> _The problem_
Reproduce all of the data exactly. Images are not to appear in the reply.

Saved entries
──────────

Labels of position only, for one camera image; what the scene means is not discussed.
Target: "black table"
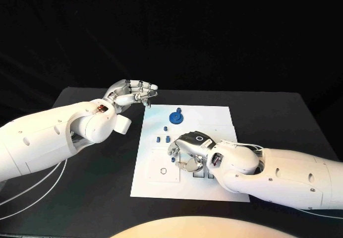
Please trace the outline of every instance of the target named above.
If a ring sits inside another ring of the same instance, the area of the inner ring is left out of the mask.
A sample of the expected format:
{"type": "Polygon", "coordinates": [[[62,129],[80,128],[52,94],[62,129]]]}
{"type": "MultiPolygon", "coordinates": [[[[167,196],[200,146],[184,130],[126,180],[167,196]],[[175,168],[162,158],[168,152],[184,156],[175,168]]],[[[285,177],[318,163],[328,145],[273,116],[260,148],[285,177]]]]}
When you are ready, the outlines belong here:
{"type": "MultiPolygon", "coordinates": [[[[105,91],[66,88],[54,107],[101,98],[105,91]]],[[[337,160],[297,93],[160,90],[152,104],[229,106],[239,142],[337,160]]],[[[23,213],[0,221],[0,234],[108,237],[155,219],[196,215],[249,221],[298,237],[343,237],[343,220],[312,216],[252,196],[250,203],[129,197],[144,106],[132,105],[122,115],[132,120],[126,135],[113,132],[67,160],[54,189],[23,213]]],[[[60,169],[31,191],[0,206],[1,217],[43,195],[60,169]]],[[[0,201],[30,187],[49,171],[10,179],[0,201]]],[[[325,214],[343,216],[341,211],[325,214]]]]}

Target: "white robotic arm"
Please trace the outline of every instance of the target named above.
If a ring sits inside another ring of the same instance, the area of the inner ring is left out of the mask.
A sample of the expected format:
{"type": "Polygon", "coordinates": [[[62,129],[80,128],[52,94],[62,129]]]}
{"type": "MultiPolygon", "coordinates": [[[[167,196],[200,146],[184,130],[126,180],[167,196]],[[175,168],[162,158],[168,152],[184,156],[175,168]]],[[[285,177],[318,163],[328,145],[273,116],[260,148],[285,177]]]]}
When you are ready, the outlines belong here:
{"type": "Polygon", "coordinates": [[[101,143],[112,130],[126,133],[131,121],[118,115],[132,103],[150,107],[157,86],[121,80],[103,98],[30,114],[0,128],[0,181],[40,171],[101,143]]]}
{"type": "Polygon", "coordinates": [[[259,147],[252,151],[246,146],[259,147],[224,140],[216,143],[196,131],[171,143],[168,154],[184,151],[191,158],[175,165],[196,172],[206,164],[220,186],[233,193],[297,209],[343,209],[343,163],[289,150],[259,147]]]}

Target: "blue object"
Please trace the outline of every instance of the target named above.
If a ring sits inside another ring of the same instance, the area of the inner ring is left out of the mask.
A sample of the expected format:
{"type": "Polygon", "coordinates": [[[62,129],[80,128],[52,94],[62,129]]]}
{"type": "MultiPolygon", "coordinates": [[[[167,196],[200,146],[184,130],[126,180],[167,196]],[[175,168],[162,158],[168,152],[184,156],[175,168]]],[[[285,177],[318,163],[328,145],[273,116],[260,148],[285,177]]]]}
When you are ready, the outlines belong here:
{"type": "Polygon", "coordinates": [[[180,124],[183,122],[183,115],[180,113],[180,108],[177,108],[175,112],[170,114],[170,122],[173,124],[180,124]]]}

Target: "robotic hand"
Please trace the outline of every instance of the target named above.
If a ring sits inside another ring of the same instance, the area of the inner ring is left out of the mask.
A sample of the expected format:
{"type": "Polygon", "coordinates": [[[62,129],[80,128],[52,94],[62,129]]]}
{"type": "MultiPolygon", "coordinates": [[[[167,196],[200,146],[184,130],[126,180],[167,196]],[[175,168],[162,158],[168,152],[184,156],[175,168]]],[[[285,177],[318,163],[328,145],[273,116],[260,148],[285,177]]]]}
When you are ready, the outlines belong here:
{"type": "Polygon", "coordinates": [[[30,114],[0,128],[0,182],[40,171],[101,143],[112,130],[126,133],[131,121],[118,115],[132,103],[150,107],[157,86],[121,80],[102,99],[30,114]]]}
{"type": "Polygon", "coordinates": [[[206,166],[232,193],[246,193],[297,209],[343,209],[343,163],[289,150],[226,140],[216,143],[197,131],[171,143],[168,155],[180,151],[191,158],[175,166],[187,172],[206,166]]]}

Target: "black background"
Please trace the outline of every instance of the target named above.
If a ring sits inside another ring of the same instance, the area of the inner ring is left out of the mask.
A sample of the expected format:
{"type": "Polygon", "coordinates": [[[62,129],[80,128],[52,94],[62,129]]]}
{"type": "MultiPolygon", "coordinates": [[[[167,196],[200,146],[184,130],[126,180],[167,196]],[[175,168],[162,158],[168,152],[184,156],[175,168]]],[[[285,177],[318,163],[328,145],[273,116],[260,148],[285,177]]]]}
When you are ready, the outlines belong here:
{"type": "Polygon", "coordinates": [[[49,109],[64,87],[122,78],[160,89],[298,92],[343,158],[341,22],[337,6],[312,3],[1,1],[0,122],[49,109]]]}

──────────

> _Response area_
Labels of position only, for one camera image; what the scene means is not discussed.
Target: "black table"
Please trace the outline of every instance of the target named above.
If a ring sits inside another ring of the same instance, the area of the inner ring is left out of the mask.
A sample of the expected format:
{"type": "Polygon", "coordinates": [[[62,129],[80,128],[52,94],[62,129]]]}
{"type": "MultiPolygon", "coordinates": [[[[167,196],[200,146],[184,130],[126,180],[167,196]],[[175,168],[162,158],[168,152],[184,156],[175,168]]],[[[285,177],[318,163],[328,145],[273,116],[260,148],[285,177]]]]}
When you are ready, the outlines belong here:
{"type": "MultiPolygon", "coordinates": [[[[105,91],[66,88],[54,107],[101,98],[105,91]]],[[[337,160],[297,93],[160,90],[152,104],[229,106],[239,142],[337,160]]],[[[23,213],[0,221],[0,234],[108,237],[155,219],[196,215],[249,221],[298,237],[343,237],[343,220],[312,216],[252,196],[250,203],[129,197],[144,106],[132,105],[122,115],[132,120],[126,135],[113,132],[67,160],[54,189],[23,213]]],[[[60,169],[31,191],[0,206],[1,217],[43,195],[60,169]]],[[[0,201],[30,187],[49,171],[10,179],[0,201]]],[[[325,214],[343,216],[341,211],[325,214]]]]}

Target: "white robotic arm"
Please trace the outline of every instance of the target named above.
If a ring sits inside another ring of the same instance, the area of the inner ring is left out of the mask.
A sample of the expected format:
{"type": "Polygon", "coordinates": [[[62,129],[80,128],[52,94],[62,129]]]}
{"type": "MultiPolygon", "coordinates": [[[[167,196],[200,146],[184,130],[126,180],[167,196]],[[175,168],[162,158],[168,152],[184,156],[175,168]]],[[[285,177],[318,163],[328,145],[273,116],[260,148],[285,177]]]]}
When you are ready, the outlines belong here:
{"type": "Polygon", "coordinates": [[[101,143],[112,130],[126,133],[131,121],[118,115],[132,103],[150,107],[157,86],[121,80],[103,98],[30,114],[0,128],[0,181],[40,171],[101,143]]]}
{"type": "Polygon", "coordinates": [[[259,147],[252,151],[246,146],[259,147],[224,140],[216,143],[196,131],[171,143],[168,154],[184,151],[191,158],[175,165],[196,172],[206,164],[220,186],[233,193],[297,209],[343,209],[343,163],[289,150],[259,147]]]}

Target: "blue object"
Please trace the outline of every instance of the target named above.
If a ring sits inside another ring of the same instance, the area of the inner ring is left out of the mask.
A sample of the expected format:
{"type": "Polygon", "coordinates": [[[62,129],[80,128],[52,94],[62,129]]]}
{"type": "MultiPolygon", "coordinates": [[[[167,196],[200,146],[184,130],[126,180],[167,196]],[[175,168],[162,158],[168,152],[184,156],[175,168]]],[[[285,177],[318,163],[328,145],[273,116],[260,148],[285,177]]]]}
When you are ready, the outlines belong here:
{"type": "Polygon", "coordinates": [[[180,124],[183,122],[183,115],[180,113],[180,108],[177,108],[175,112],[170,114],[170,122],[173,124],[180,124]]]}

Target: "robotic hand"
Please trace the outline of every instance of the target named above.
If a ring sits inside another ring of the same instance, the area of the inner ring is left out of the mask.
A sample of the expected format:
{"type": "Polygon", "coordinates": [[[62,129],[80,128],[52,94],[62,129]]]}
{"type": "MultiPolygon", "coordinates": [[[[167,196],[200,146],[184,130],[126,180],[167,196]],[[175,168],[162,158],[168,152],[184,156],[175,168]]],[[[285,177],[318,163],[328,145],[273,116],[260,148],[285,177]]]]}
When you are ready, the outlines belong here:
{"type": "Polygon", "coordinates": [[[30,114],[0,128],[0,182],[40,171],[101,143],[112,130],[126,133],[131,121],[118,115],[132,103],[150,107],[157,86],[121,80],[102,99],[30,114]]]}
{"type": "Polygon", "coordinates": [[[206,166],[232,193],[246,193],[297,209],[343,209],[343,163],[289,150],[226,140],[216,143],[197,131],[171,143],[168,155],[180,151],[191,158],[175,166],[187,172],[206,166]]]}

Target: "black background"
Please trace the outline of every instance of the target named above.
If a ring sits inside another ring of the same instance, the area of the inner ring is left out of the mask.
A sample of the expected format:
{"type": "Polygon", "coordinates": [[[62,129],[80,128],[52,94],[62,129]]]}
{"type": "MultiPolygon", "coordinates": [[[[167,196],[200,146],[184,130],[126,180],[167,196]],[[175,168],[162,158],[168,152],[184,156],[175,168]]],[[[285,177],[318,163],[328,145],[273,116],[260,148],[285,177]]]]}
When you are ready, the outlines belong here:
{"type": "Polygon", "coordinates": [[[49,109],[64,87],[122,78],[160,89],[298,92],[343,158],[341,22],[337,6],[312,3],[1,1],[0,122],[49,109]]]}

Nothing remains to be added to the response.